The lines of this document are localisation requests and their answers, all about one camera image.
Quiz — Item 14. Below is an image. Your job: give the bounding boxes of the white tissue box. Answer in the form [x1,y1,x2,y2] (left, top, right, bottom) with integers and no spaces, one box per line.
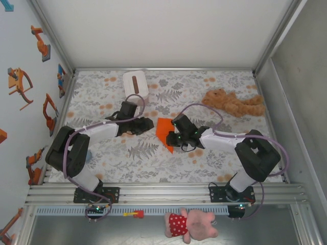
[122,70,150,108]

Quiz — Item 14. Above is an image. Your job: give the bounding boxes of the floral patterned table mat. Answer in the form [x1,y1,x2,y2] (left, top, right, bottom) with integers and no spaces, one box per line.
[48,70,286,183]

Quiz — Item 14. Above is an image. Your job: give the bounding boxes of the brown teddy bear plush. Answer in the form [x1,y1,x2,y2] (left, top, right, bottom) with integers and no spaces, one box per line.
[201,88,267,118]

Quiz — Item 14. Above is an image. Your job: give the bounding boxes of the blue and orange sticker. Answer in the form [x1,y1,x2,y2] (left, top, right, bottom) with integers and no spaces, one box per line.
[57,63,67,99]

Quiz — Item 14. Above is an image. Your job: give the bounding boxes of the red and yellow clip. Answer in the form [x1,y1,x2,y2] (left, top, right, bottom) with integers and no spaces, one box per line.
[124,209,145,219]

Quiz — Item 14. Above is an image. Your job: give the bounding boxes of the pink pig plush red dress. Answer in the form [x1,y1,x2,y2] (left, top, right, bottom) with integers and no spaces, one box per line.
[164,207,219,243]

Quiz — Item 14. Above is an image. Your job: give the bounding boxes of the orange claw gripper sticker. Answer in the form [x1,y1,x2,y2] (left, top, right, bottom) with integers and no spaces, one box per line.
[7,67,34,111]

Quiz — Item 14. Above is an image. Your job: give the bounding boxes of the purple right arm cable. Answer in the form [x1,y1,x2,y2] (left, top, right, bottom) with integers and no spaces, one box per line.
[180,103,291,222]

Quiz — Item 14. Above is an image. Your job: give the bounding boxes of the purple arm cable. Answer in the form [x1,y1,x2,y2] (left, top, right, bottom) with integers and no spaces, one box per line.
[63,93,146,223]
[180,103,291,222]

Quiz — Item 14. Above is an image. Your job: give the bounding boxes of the thin aluminium frame rail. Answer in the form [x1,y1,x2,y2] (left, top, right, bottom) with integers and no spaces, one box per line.
[73,67,256,72]

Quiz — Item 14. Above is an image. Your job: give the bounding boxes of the aluminium rail beam with grooves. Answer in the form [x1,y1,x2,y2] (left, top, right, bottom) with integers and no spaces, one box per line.
[25,181,311,205]

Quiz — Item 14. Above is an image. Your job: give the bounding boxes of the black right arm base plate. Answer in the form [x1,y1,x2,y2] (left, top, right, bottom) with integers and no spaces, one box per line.
[209,186,255,204]

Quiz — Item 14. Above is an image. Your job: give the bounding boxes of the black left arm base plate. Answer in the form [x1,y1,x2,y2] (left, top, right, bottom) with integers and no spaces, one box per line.
[73,187,121,204]

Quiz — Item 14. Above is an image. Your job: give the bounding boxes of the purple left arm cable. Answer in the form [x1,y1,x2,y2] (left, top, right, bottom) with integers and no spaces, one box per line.
[63,93,146,223]

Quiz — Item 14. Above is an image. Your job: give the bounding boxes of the aluminium frame post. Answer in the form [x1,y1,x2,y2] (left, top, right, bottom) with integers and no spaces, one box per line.
[28,0,77,77]
[251,0,309,77]

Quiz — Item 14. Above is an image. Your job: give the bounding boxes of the slotted white cable duct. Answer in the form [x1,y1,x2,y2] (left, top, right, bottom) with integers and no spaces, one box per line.
[35,206,230,215]

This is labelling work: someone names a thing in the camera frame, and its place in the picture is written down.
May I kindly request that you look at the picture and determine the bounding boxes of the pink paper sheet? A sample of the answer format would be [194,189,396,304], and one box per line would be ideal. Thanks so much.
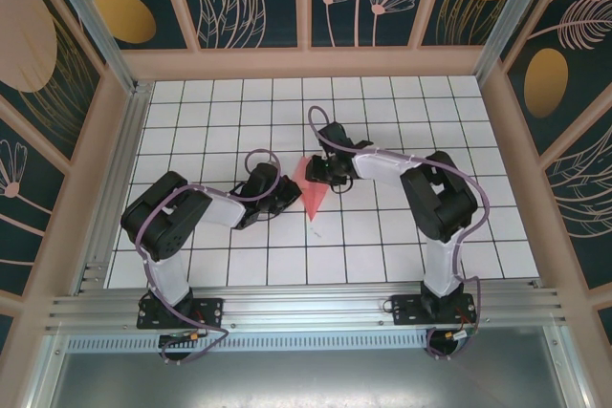
[292,155,331,223]

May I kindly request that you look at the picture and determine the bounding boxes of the grey sheet metal panel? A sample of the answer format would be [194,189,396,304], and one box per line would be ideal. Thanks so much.
[37,324,590,408]

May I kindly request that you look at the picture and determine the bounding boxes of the long aluminium frame rail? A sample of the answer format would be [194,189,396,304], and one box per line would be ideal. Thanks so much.
[45,286,573,333]

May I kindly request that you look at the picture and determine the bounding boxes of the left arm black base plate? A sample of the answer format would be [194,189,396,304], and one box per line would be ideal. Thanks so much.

================================

# What to do
Wherever the string "camera" appears in the listing above, show the whole line.

# Written response
The lines of this document are localisation requests and their answers, all about one camera image.
This is labelling work: someone names a thing in the camera frame, and its place in the picture is written down.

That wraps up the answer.